- **How to complete this task**:
From the data underneath, reproduce exactly the stretch that begins at the line with "low stack of" and ends after the line with "Horizontal field of view 74°, picture".
--- Exercise inputs Enclosed Below ---
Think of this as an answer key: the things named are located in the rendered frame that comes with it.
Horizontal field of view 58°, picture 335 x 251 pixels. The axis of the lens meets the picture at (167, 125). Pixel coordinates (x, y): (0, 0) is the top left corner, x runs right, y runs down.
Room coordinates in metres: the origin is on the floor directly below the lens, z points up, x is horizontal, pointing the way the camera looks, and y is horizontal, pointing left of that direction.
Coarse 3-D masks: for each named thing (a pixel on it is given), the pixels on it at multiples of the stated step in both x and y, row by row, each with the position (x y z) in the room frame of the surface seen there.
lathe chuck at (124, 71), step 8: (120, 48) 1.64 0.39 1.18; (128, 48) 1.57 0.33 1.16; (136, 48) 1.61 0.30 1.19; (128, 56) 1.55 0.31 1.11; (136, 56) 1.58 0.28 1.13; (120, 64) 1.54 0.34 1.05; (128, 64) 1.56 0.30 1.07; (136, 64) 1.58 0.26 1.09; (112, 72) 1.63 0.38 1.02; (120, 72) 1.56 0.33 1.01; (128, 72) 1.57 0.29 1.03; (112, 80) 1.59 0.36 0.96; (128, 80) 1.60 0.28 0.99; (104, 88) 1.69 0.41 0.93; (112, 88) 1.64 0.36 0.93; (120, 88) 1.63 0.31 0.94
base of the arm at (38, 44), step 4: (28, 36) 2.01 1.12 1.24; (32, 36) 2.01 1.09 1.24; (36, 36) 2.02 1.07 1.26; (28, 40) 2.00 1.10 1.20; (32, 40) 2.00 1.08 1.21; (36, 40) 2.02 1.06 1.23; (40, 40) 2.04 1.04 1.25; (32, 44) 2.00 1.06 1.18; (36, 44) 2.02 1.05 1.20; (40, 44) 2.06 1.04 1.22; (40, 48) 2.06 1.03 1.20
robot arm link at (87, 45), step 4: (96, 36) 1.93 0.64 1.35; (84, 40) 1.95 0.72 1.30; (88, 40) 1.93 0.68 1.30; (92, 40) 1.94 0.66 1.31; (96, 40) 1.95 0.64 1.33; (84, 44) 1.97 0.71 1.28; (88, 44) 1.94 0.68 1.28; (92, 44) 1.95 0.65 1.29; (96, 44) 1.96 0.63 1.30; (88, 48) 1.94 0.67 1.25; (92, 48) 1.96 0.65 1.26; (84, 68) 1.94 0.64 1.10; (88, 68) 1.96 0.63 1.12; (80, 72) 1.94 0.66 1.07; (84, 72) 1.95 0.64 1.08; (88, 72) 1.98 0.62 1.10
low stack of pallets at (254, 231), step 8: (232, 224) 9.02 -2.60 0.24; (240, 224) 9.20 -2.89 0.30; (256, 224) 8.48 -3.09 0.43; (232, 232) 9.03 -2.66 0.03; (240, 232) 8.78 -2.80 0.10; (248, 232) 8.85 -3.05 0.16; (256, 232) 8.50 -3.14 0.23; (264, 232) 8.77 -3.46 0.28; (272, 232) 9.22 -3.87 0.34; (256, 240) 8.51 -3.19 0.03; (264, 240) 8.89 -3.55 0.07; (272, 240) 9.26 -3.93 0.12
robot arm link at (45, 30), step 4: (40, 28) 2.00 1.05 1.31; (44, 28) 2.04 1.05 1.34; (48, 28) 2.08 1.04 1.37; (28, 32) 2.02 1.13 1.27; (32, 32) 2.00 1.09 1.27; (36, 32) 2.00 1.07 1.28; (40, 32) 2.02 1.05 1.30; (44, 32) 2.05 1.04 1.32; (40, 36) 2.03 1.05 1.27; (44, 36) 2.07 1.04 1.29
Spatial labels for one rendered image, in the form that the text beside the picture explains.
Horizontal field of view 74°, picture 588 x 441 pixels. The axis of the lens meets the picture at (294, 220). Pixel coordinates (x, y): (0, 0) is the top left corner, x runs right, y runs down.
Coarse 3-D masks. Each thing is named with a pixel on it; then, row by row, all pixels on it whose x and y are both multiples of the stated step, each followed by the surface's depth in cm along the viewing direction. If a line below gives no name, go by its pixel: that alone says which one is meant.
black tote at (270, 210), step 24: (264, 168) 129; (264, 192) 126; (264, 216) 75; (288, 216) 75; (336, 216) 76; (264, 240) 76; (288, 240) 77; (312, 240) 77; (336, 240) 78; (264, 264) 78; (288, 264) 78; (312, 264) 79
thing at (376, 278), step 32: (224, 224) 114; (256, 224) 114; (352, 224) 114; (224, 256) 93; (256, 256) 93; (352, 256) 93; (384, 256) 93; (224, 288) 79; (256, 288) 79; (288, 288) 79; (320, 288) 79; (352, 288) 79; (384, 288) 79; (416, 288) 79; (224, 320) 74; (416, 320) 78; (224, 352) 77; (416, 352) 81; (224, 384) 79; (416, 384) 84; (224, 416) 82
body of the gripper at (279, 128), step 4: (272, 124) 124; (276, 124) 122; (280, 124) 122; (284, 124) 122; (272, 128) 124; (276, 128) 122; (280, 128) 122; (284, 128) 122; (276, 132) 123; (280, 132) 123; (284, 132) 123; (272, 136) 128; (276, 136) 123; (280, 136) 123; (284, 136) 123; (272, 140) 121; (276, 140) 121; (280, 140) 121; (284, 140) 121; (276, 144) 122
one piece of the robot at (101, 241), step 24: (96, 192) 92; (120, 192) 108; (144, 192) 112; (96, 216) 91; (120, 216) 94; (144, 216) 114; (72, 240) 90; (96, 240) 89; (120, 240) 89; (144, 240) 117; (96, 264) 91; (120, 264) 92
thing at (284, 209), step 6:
--- End of Enclosed Exercise inputs ---
- **Task result**:
low stack of pallets at (254, 231), step 8: (232, 224) 9.02 -2.60 0.24; (240, 224) 9.20 -2.89 0.30; (256, 224) 8.48 -3.09 0.43; (232, 232) 9.03 -2.66 0.03; (240, 232) 8.78 -2.80 0.10; (248, 232) 8.85 -3.05 0.16; (256, 232) 8.50 -3.14 0.23; (264, 232) 8.77 -3.46 0.28; (272, 232) 9.22 -3.87 0.34; (256, 240) 8.51 -3.19 0.03; (264, 240) 8.89 -3.55 0.07; (272, 240) 9.26 -3.93 0.12
robot arm link at (45, 30), step 4: (40, 28) 2.00 1.05 1.31; (44, 28) 2.04 1.05 1.34; (48, 28) 2.08 1.04 1.37; (28, 32) 2.02 1.13 1.27; (32, 32) 2.00 1.09 1.27; (36, 32) 2.00 1.07 1.28; (40, 32) 2.02 1.05 1.30; (44, 32) 2.05 1.04 1.32; (40, 36) 2.03 1.05 1.27; (44, 36) 2.07 1.04 1.29
Spatial labels for one rendered image, in the form that the text beside the picture explains.
Horizontal field of view 74°, picture 588 x 441 pixels. The axis of the lens meets the picture at (294, 220). Pixel coordinates (x, y): (0, 0) is the top left corner, x runs right, y runs down.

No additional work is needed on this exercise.